A white paper recently published by the Cato Institute, a libertarian think tank, found that immigrants (documented and undocumented) created a $14.5 trillion fiscal surplus between 1994 and 2023 — a contribution that saved the U.S. $3.9 trillion on public debt. For each of those years, “the U.S. immigrant population generated more in taxes than they received in benefits from all levels of government,” the report said.

If the Trump administration’s crackdown on undocumented immigrants pushes more of them to leave the country, many economists argue that will hurt Massachusetts and federal tax revenue.  A recent estimate by the U.S. Census Bureau found that net international migration to the U.S. fell from 2.7 million a year as of July 2024 to 1.3 million as of July 2025.

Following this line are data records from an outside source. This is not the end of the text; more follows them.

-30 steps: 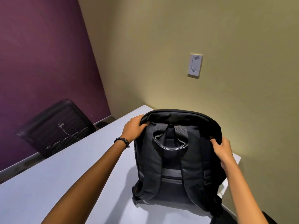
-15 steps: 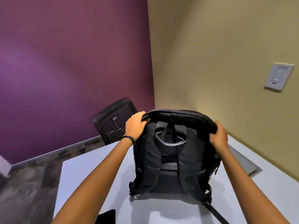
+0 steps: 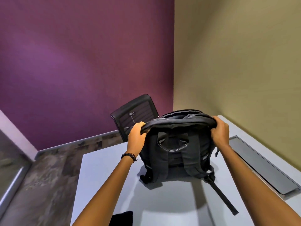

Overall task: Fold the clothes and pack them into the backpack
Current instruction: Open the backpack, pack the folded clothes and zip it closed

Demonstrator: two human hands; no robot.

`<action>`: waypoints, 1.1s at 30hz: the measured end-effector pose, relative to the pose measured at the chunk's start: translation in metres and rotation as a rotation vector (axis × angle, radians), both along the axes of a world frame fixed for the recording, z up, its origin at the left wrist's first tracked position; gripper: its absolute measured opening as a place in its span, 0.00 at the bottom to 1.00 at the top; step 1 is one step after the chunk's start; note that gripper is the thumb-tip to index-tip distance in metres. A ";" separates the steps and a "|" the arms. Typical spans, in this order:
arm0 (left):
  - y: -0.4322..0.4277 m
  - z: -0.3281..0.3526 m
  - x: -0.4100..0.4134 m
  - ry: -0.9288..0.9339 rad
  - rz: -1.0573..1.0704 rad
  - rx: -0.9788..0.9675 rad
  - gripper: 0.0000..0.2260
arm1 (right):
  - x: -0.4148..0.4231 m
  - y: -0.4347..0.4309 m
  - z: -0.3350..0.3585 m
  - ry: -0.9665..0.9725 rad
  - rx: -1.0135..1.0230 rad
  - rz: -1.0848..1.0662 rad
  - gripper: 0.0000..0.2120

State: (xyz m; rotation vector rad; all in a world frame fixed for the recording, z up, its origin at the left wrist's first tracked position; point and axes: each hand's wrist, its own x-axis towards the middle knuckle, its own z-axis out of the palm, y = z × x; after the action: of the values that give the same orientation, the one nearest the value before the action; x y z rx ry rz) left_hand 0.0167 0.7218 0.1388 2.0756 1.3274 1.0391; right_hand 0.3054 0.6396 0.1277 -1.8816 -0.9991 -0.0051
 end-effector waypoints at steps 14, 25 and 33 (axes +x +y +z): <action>-0.066 -0.019 -0.005 0.212 -0.093 0.014 0.08 | 0.007 -0.072 -0.041 0.106 -0.132 0.066 0.26; -0.149 -0.035 -0.025 0.541 -0.488 0.045 0.28 | -0.009 -0.170 -0.079 0.287 -0.196 0.120 0.20; -0.226 -0.095 -0.025 0.816 -0.730 0.237 0.32 | 0.018 -0.256 -0.117 0.209 -0.784 0.137 0.28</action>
State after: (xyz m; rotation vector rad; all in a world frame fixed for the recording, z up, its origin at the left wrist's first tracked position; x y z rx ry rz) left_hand -0.0086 0.4960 0.0437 2.9730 0.5909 0.0060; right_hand 0.3236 0.3837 0.0103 -2.4315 -1.0641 0.7451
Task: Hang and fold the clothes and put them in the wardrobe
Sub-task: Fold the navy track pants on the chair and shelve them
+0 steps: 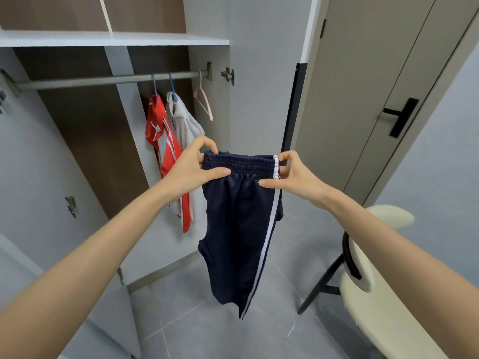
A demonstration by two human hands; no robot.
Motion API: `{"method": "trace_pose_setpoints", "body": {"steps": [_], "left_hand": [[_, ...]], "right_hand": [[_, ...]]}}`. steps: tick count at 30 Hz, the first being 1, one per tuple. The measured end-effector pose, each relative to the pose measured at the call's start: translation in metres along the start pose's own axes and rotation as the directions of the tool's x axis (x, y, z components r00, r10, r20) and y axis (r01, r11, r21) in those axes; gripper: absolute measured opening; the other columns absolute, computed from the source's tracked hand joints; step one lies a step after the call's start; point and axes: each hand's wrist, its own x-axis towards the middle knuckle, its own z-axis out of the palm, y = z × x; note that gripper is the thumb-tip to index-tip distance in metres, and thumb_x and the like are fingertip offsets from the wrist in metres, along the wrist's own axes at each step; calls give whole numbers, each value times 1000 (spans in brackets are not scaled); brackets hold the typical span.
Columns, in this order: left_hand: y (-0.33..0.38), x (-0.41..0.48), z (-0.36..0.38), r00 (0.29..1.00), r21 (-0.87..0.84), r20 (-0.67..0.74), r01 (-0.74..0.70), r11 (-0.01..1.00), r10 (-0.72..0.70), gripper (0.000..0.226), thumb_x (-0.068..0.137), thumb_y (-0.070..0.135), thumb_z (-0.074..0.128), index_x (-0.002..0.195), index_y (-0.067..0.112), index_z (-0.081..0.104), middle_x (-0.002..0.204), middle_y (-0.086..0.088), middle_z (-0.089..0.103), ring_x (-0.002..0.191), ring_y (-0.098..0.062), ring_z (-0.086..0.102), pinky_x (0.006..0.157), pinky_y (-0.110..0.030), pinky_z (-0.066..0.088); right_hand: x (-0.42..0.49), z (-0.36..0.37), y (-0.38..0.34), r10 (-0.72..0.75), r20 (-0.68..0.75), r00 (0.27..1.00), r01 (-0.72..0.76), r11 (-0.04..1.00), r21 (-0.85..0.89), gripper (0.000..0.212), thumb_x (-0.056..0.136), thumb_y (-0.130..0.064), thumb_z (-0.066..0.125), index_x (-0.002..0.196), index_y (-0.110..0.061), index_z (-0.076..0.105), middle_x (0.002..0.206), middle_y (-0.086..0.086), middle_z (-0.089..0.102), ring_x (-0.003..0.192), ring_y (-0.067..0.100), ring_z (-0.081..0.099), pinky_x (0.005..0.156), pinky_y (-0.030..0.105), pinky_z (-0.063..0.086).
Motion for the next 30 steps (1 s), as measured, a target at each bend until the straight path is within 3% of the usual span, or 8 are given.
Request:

“The economic story in Massachusetts is very much an immigrant story,” said Mark Melnik, director of the economic and public policy research group at UMass Amherst, during a recent meeting of advocates in Boston. “How does our economy grow? Our population grows with international migration.”

Melnick said that 80% of Massachusetts workforce growth has been due to international migration, providing money to circulate in local economies including New Bedford, one of several major hubs for immigrants in the state. 

Though there is no data yet on the net drop or growth in international migration to Massachusetts, Clayton-Matthews said that the state does stand to get hit.

“Say an immigrant family who was working leaves, goes back to Guatemala,” he said. “The state is going to immediately lose the withholding and sales tax revenues and the federal government those for Social Security and Medicare.”

But immigrants who keep working in the U.S. and just stop filing tax returns may end up overpaying. That means communities could see millions of dollars disappear from their economies.

“I doubt that tax revenues will lower significantly by immigrants not filing,” Clayton-Matthews said. “People may be reluctant to file, but for most people in that situation, that usually means foregoing a refund.”

Trust may take years to rebuild

In her preliminary injunction, Judge Talwani said the information-sharing by the IRS was inconsistent with the federal Administrative Procedure Act, because the agency hadn’t carried out “a reasoned decisionmaking process” before the change.

“The IRS’ lack of explanation for such a substantial change in policy falls outside any ‘zone of reasonableness’ and reflects arbitrary and capricious agency action,” she wrote. 

Nonetheless, some damage has been done. On Feb. 11, Dottie A. Romo, the chief risk and control officer for the IRS, informed the court that the IRS had mistakenly handed over 5% of the names requested by ICE in June — despite not having enough information provided as required per the agreement. Romo said had agreed not to use the information during a court injunction.

Even with a victory, advocates fear the trust between the communities they work with and the IRS is gone and will take years to rebuild.

“The IRS is now providing tax information for immigration enforcement,” Pastori said. “The house has already burned down.”